Skyroad

By Skyroad

...Let Them Speak Now Or Forever...

...Hold Their Peace... Oh... what? Who said that?!

Couldn't resist this signpost, so I stood in the pelting rain trying to get the right angle while Slant patiently waited in the car. At first I wanted it because of those those two names, Kenny and Attracta (the latter is almost impossible to say in anything other than a Dublin accent); if it had been James and Anne I probably would have let it go. It was only later that I realised what the whole image/message amounted to.
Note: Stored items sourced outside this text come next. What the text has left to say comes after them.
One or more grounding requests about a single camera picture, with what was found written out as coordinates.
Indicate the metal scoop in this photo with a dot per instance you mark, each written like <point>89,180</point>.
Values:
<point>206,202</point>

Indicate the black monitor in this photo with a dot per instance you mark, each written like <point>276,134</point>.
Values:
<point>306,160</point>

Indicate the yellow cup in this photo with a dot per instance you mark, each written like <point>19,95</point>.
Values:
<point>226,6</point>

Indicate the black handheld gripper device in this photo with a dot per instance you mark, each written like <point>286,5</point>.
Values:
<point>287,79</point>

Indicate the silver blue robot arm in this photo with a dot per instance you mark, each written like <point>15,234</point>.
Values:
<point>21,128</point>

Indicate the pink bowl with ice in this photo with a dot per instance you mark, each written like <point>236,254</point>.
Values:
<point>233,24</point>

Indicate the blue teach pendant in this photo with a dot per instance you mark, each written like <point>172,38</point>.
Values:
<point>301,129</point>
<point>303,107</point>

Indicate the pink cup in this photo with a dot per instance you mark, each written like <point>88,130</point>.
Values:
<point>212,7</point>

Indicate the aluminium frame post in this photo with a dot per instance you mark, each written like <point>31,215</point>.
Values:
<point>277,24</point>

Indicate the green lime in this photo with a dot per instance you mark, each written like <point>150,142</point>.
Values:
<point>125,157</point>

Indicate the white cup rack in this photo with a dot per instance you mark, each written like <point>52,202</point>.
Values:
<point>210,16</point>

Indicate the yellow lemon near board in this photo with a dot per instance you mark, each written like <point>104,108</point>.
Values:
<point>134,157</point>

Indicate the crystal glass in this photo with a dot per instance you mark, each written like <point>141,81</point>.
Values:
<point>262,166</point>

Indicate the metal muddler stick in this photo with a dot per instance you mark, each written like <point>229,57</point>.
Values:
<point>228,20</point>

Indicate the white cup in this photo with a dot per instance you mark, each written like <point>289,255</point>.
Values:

We weren't going to the wedding, but heading home from Boyle, where we, along with our cousin Pat, had some works exhibited in the yearly Arts Festival. Sumptuous buffet dinner in the art gallery (a converted 19th Century barracks): salmon with excellent salad and a very nice red wine. Lovely evening in a local pub afterwards, which meandered into the early hours (still going strong when I was guided home by Pat and Johnny (more pleasantly tipsy than I've been in decades; I cannot believe how much I actually drank, about 6 generous glasses of wine followed by the same in pints of Bulmers).

Next morning, we all had the obligatory full Irish then wandered into town. I had already photographed the SHED I'd found behind the carpark/wasteland at the back of the guesthouse.
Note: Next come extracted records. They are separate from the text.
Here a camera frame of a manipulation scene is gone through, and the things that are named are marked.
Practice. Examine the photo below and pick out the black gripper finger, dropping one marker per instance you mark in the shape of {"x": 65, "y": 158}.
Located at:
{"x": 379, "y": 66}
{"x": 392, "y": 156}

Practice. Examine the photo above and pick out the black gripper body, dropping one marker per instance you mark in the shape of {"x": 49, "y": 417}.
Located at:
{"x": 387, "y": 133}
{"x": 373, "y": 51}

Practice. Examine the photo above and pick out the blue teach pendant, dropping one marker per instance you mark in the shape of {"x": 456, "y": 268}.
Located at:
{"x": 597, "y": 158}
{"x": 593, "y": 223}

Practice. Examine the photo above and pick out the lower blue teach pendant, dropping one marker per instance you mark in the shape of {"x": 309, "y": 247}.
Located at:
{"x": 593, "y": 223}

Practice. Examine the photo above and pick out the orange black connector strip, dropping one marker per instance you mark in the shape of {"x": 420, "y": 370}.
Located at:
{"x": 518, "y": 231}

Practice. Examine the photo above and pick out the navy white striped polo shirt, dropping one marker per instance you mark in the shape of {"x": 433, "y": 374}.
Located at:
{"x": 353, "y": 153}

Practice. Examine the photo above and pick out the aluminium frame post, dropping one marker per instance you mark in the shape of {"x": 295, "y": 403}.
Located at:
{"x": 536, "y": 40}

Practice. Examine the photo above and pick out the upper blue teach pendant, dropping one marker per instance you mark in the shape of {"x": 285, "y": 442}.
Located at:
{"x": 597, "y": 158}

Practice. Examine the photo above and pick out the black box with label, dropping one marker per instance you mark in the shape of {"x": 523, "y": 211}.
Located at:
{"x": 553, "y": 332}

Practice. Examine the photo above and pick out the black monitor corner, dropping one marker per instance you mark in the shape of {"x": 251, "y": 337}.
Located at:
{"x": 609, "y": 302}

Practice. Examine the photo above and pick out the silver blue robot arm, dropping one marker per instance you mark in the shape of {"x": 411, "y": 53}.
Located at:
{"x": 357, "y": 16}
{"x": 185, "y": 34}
Boyle has some interesting little nooks and ALLEYS, but the persistent rain dampened our enthusiasm.

We took our time driving home, stopping to photograph whatever caught our eyes: a bleached WAYSIDE ICON (note the stigmata in the leaking tacks), a window display in Edgewardstown featuring a couple of ZOMBIE DOLLS, an ABANDONED NIGHTCLUB somewhere in the midlands, and across the road a BURNED OUT BUNGALOW.

Finally, as we approached County Dublin, I just had to photograph the dramatically stormy sky, though it was difficult to find anything to put in the foreground. the following were the best I could find:
CORN FIELD
WINDSOCK
COWS

As we drove under that shelf of slate-purple cloud, the afternoon was abruptly eclipsed; rain thumped on the roof and windshield, heavy and meaty as a carwash, decorating the side windows with lacy rills, putting inches on the road surface, cars (apart from rare Kamikaze morons) cutting their speed by at least a third. then, like that, it was gone. We were out in sunshine and almost home.